> **ACTIVITY**: In the material below, find every line containing "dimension" and copy that line.

> **TASK MATERIAL**:
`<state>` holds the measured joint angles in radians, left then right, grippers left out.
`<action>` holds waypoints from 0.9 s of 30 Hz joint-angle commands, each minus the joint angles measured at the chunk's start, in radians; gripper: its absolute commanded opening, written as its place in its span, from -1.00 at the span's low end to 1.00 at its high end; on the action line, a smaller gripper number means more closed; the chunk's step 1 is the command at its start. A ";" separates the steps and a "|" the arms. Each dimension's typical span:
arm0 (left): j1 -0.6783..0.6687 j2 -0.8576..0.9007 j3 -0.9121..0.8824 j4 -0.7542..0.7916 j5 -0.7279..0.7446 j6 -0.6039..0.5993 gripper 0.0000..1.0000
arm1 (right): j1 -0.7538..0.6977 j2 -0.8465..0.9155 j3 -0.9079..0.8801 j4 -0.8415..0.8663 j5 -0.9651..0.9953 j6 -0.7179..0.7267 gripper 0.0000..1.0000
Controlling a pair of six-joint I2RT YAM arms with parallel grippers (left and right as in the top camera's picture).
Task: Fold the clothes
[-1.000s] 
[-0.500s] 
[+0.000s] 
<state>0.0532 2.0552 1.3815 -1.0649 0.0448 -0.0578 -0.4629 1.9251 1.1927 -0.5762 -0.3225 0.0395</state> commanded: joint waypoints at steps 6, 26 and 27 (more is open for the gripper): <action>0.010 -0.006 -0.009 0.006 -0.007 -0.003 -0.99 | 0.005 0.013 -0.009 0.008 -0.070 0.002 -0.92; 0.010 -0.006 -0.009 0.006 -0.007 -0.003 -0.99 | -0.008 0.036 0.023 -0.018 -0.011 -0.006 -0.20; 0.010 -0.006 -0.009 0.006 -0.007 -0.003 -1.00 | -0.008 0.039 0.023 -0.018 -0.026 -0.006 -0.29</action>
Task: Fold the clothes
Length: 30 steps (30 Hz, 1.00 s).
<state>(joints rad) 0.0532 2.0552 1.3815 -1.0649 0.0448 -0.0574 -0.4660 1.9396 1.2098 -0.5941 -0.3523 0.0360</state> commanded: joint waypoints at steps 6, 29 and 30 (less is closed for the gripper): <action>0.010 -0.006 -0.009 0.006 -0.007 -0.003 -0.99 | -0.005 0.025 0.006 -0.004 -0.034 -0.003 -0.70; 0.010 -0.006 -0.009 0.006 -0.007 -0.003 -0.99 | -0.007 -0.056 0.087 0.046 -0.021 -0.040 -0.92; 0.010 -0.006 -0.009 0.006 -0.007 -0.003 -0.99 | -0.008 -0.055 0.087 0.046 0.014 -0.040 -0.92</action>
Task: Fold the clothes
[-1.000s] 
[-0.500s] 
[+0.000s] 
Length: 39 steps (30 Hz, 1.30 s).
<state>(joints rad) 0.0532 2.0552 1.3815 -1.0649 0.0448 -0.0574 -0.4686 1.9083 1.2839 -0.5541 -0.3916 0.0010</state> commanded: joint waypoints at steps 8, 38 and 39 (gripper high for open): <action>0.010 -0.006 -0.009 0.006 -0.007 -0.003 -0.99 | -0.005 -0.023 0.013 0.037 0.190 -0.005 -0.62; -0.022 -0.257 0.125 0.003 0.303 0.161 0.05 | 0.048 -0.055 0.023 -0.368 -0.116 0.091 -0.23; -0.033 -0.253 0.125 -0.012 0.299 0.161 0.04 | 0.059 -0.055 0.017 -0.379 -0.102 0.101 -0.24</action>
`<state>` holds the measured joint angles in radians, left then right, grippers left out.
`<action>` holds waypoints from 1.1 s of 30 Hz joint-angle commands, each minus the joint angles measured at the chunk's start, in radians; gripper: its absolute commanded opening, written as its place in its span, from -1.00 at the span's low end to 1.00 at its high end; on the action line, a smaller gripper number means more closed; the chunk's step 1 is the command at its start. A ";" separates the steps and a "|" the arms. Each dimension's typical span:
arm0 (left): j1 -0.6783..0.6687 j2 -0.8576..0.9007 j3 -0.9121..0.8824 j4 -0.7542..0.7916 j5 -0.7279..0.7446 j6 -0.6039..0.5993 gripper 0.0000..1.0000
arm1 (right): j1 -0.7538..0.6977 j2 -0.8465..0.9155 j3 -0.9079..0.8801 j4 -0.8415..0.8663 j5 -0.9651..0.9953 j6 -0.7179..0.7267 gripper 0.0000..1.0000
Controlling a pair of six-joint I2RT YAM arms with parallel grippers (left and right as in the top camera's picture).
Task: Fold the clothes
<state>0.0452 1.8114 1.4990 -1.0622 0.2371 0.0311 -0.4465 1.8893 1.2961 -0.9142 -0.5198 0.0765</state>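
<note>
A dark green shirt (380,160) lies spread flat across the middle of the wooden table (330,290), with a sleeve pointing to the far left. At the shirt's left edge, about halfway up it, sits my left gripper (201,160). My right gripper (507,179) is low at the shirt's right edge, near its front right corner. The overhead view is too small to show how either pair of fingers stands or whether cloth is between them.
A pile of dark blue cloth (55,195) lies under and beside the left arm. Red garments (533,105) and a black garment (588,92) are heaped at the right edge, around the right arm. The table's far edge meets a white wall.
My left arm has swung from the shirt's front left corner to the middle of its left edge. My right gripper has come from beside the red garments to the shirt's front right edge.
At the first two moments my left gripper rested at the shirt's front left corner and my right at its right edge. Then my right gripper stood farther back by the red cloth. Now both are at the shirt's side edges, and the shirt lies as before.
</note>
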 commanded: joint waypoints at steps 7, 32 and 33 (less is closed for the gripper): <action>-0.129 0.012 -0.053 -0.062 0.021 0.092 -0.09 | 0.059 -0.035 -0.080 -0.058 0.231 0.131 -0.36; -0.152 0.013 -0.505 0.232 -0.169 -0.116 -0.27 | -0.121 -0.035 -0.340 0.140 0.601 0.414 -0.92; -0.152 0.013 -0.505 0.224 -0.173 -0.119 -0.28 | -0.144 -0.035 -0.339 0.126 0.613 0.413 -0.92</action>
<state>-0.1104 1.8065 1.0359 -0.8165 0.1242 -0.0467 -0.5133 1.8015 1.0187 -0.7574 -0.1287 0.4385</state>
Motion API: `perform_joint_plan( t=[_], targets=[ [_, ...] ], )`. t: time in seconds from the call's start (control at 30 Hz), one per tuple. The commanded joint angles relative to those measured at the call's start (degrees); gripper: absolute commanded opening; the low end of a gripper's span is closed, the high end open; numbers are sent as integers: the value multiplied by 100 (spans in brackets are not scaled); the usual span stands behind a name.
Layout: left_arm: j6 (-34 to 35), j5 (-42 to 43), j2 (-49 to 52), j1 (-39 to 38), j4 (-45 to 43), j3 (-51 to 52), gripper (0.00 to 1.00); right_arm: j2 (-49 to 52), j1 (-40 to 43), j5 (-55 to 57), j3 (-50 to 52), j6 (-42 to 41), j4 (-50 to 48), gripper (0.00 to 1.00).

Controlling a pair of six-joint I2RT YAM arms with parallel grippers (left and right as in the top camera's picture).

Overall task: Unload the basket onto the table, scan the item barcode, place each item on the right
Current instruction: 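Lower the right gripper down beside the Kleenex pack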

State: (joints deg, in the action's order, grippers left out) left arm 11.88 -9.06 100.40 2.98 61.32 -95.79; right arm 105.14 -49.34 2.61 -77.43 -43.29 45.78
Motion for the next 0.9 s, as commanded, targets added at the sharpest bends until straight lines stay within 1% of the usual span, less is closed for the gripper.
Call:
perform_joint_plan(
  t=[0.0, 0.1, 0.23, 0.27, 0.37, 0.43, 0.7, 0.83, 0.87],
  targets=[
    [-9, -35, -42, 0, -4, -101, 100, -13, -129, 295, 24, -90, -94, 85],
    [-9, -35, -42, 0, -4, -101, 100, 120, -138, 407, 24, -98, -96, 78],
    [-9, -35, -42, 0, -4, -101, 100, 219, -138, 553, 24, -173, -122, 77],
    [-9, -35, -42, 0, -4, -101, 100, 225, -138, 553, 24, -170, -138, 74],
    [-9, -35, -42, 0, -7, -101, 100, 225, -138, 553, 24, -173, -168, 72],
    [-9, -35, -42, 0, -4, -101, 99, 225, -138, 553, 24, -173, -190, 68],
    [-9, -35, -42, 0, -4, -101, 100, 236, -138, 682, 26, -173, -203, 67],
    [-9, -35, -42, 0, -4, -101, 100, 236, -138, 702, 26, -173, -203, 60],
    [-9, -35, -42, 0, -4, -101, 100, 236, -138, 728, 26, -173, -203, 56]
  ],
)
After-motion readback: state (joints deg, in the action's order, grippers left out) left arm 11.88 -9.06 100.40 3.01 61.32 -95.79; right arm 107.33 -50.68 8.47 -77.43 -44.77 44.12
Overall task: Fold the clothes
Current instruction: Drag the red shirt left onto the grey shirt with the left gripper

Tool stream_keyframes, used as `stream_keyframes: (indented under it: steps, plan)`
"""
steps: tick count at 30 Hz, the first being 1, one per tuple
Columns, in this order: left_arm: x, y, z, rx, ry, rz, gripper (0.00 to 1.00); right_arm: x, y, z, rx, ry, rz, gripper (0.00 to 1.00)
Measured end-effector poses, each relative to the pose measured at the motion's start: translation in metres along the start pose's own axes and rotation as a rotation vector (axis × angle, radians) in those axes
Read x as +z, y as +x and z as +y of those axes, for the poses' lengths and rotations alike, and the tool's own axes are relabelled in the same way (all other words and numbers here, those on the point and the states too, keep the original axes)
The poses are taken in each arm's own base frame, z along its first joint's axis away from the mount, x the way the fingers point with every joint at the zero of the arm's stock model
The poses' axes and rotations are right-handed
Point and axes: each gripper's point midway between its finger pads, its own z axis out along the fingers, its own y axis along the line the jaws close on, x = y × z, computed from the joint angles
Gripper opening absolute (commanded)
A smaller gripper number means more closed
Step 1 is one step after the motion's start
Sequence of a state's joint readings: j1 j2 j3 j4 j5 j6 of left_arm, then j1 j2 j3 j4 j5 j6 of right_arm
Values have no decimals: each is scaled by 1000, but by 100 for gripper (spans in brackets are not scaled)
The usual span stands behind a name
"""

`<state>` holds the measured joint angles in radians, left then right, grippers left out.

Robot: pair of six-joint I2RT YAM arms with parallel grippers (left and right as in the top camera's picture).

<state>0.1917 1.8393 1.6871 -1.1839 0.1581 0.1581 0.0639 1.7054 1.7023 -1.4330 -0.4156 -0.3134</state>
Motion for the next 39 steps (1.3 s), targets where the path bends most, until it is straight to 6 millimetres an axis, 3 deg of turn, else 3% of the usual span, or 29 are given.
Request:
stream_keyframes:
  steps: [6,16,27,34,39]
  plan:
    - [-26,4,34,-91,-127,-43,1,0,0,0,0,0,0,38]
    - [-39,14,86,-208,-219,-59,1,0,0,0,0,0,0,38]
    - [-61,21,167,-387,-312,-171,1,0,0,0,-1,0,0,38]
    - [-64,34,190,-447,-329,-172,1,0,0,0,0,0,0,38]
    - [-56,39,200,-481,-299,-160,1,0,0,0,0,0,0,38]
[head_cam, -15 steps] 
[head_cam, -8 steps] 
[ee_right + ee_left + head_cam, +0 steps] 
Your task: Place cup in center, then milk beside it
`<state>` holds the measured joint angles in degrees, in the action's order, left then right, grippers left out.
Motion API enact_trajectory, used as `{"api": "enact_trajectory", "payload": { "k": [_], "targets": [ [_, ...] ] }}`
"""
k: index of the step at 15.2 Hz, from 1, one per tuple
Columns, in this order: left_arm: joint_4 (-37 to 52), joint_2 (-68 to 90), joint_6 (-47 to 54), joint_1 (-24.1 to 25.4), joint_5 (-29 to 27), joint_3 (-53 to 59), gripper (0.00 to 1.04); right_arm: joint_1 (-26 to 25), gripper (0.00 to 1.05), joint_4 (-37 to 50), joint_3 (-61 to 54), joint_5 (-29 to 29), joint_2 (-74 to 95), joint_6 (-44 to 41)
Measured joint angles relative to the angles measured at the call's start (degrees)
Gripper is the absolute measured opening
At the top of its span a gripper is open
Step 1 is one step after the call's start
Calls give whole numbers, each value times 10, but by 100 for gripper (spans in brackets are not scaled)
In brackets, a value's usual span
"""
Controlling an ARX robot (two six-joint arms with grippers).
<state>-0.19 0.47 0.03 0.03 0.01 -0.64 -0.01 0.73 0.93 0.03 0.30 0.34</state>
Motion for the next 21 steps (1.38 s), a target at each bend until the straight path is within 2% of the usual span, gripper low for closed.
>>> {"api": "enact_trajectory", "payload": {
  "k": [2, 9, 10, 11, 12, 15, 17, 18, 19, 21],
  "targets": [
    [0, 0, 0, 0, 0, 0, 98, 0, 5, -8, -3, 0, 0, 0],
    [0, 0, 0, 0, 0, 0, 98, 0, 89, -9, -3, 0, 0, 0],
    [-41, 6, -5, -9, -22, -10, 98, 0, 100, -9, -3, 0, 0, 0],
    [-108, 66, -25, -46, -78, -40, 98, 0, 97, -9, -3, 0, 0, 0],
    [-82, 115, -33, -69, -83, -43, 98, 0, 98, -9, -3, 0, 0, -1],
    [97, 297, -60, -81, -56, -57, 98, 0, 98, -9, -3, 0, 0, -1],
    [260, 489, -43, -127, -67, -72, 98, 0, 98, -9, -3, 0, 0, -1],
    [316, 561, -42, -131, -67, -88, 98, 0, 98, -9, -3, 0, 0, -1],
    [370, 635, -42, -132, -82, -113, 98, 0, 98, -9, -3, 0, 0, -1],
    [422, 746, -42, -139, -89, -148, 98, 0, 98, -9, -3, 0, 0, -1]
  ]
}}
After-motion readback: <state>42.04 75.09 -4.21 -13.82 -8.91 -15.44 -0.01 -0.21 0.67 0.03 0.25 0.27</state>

> **FINISHED TASK**:
`<action>` holds waypoints from 0.9 s of 30 Hz joint-angle commands, each minus the joint angles measured at the chunk's start, in radians; gripper: its absolute commanded opening, written as its place in its span, from -1.00 at the span's low end to 1.00 at its high end; on the action line, a smaller gripper number means more closed; the chunk's step 1 is the command at its start. A ";" separates the steps and a "|" the arms. Each dimension's typical span:
`<action>` holds waypoints from 1.1 s of 30 Hz joint-angle commands, each minus the joint angles measured at the chunk's start, in radians; gripper: its absolute commanded opening, written as its place in its span, from -1.00 at the span's low end to 1.00 at its high end; on the action line, a smaller gripper number means more closed; the chunk's step 1 is the command at its start. A ";" separates the steps and a "|" the arms. Each dimension's typical span:

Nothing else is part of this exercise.